Task requirements » Retype each line below precisely and omit all images.

☆ ☆ ☆

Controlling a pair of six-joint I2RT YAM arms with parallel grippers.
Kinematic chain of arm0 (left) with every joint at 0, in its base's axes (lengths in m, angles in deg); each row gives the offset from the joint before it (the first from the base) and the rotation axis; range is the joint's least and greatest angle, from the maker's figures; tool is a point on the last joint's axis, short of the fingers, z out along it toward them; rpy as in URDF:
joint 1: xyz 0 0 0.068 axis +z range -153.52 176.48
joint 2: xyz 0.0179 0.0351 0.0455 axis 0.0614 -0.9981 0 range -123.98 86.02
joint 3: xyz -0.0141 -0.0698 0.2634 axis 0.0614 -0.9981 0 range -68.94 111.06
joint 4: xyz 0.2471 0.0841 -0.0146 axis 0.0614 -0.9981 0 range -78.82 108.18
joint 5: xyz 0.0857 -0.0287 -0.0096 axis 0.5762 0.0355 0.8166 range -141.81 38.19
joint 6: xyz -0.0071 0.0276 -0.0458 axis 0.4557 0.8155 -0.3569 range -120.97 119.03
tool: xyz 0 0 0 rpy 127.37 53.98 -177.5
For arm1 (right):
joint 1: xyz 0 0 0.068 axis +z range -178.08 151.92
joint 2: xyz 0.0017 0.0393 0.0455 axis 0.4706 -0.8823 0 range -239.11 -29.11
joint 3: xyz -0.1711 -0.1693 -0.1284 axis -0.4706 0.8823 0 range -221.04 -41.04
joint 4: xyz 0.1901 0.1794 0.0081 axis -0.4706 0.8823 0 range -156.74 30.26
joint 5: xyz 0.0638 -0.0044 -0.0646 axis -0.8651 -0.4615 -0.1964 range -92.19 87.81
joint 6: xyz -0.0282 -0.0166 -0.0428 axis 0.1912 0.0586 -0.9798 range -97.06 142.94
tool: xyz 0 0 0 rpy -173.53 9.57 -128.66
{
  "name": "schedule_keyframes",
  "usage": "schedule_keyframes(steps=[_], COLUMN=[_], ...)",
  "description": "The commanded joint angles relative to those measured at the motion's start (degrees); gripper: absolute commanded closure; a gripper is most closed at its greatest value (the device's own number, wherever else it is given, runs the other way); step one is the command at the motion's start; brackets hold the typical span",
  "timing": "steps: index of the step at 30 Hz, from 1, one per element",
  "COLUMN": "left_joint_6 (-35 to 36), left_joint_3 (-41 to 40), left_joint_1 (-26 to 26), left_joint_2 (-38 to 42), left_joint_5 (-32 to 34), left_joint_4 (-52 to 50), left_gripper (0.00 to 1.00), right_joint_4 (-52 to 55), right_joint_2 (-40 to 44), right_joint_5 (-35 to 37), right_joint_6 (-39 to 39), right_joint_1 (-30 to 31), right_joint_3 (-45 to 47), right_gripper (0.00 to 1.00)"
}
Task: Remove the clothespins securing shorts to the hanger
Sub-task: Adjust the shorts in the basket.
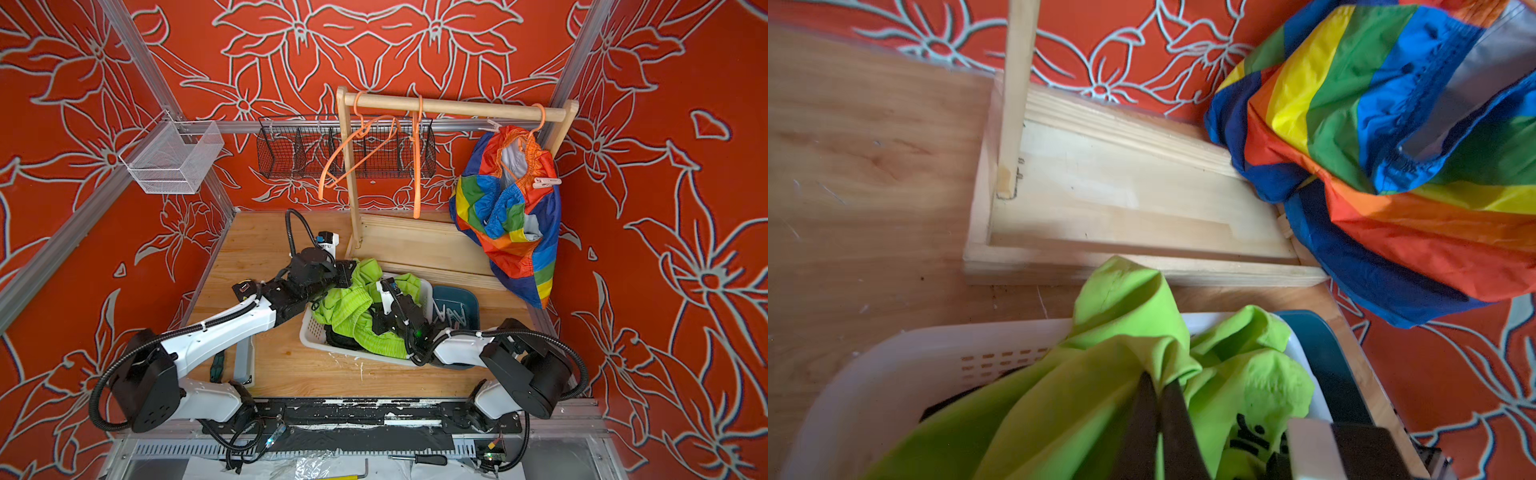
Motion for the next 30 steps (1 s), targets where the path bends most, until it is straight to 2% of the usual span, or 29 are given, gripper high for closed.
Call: schedule_keyframes(steps=[1, 5, 11, 16, 21, 30], left_joint_6=[-4.1, -5.0, -6.3, -6.6, -7.0, -7.3], left_joint_3=[-5.1, -10.8, -21.0, -26.9, -28.5, -29.2], left_joint_1=[-3.4, -6.0, -7.1, -7.2, -7.2, -7.2], left_joint_2=[-0.7, 0.7, 6.1, 6.6, 4.9, 4.6], left_joint_5=[-0.3, 2.8, 8.0, 12.6, 17.7, 21.6], left_joint_4=[5.6, 3.9, 3.5, 6.3, 7.2, 7.3], left_gripper=[1.00, 1.00, 1.00, 1.00, 1.00, 1.00], right_joint_4=[10.7, 11.5, 8.8, 7.7, 8.9, 6.2], right_joint_2=[0.1, -2.9, -7.6, -9.9, -13.0, -22.6], right_joint_5=[4.1, 3.3, 2.8, 2.3, 1.1, -3.9], right_joint_6=[-2.3, -3.5, -2.5, -2.4, -5.1, -5.2], right_joint_1=[0.0, -0.7, -1.2, -1.5, -2.8, -4.6], right_joint_3=[-1.6, -5.2, -7.1, -7.6, -12.5, -22.1], right_gripper=[0.92, 0.95, 0.94, 0.93, 0.93, 0.92])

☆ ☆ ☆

Answer box »
Controlling a pair of six-joint I2RT YAM arms with parallel grippers.
Kinematic chain of arm0 (left) with every joint at 0, in its base's axes (lengths in m, angles in deg); each row gives the offset from the joint before it (the first from the base) and the rotation axis; range is the joint's least and greatest angle, from the maker's figures; tool is a point on the last joint's axis, short of the fingers, z out along it toward them; rpy as in URDF:
joint 1: xyz 0 0 0.068 axis +z range -153.52 176.48
joint 2: xyz 0.0179 0.0351 0.0455 axis 0.0614 -0.9981 0 range -123.98 86.02
joint 3: xyz -0.0141 -0.0698 0.2634 axis 0.0614 -0.9981 0 range -68.94 111.06
joint 4: xyz 0.2471 0.0841 -0.0146 axis 0.0614 -0.9981 0 range -78.82 108.18
joint 5: xyz 0.0857 -0.0287 -0.0096 axis 0.5762 0.0355 0.8166 range -141.81 38.19
joint 6: xyz -0.0071 0.0276 -0.0458 axis 0.4557 0.8155 -0.3569 range -120.97 119.03
tool: xyz 0 0 0 rpy 127.37 53.98 -177.5
For arm1 (right):
joint 1: xyz 0 0 0.068 axis +z range -178.08 151.92
joint 2: xyz 0.0017 0.0393 0.0455 axis 0.4706 -0.8823 0 range -239.11 -29.11
joint 3: xyz -0.1711 -0.1693 -0.1284 axis -0.4706 0.8823 0 range -221.04 -41.04
joint 4: xyz 0.1901 0.1794 0.0081 axis -0.4706 0.8823 0 range -156.74 30.26
joint 5: xyz 0.0638 -0.0044 -0.0646 axis -0.8651 -0.4615 -0.1964 range -92.19 87.81
joint 6: xyz -0.0282 -0.0166 -0.0428 axis 0.1912 0.0586 -0.9798 range -97.06 142.94
tool: xyz 0 0 0 rpy -173.53 9.57 -128.66
{
  "name": "schedule_keyframes",
  "usage": "schedule_keyframes(steps=[_], COLUMN=[_], ...)",
  "description": "The commanded joint angles relative to those measured at the motion's start (degrees); gripper: absolute commanded closure; a gripper is most closed at its greatest value (the device's own number, wherever else it is given, runs the other way); step one is the command at the motion's start; brackets hold the typical span",
  "timing": "steps: index of the step at 30 Hz, from 1, one per element",
  "COLUMN": "left_joint_6 (-35 to 36), left_joint_3 (-41 to 40), left_joint_1 (-26 to 26), left_joint_2 (-38 to 42), left_joint_5 (-32 to 34), left_joint_4 (-52 to 50), left_gripper (0.00 to 1.00), right_joint_4 (-52 to 55), right_joint_2 (-40 to 44), right_joint_5 (-35 to 37), right_joint_6 (-39 to 39), right_joint_1 (-30 to 31), right_joint_3 (-45 to 47), right_gripper (0.00 to 1.00)"
}
Task: Remove the clothespins securing shorts to the hanger
Sub-task: Adjust the shorts in the basket.
Motion for the next 30 steps (1 s), targets where the path bends most, until it is straight to 2% of the usual span, or 29 are given, gripper high for closed.
Call: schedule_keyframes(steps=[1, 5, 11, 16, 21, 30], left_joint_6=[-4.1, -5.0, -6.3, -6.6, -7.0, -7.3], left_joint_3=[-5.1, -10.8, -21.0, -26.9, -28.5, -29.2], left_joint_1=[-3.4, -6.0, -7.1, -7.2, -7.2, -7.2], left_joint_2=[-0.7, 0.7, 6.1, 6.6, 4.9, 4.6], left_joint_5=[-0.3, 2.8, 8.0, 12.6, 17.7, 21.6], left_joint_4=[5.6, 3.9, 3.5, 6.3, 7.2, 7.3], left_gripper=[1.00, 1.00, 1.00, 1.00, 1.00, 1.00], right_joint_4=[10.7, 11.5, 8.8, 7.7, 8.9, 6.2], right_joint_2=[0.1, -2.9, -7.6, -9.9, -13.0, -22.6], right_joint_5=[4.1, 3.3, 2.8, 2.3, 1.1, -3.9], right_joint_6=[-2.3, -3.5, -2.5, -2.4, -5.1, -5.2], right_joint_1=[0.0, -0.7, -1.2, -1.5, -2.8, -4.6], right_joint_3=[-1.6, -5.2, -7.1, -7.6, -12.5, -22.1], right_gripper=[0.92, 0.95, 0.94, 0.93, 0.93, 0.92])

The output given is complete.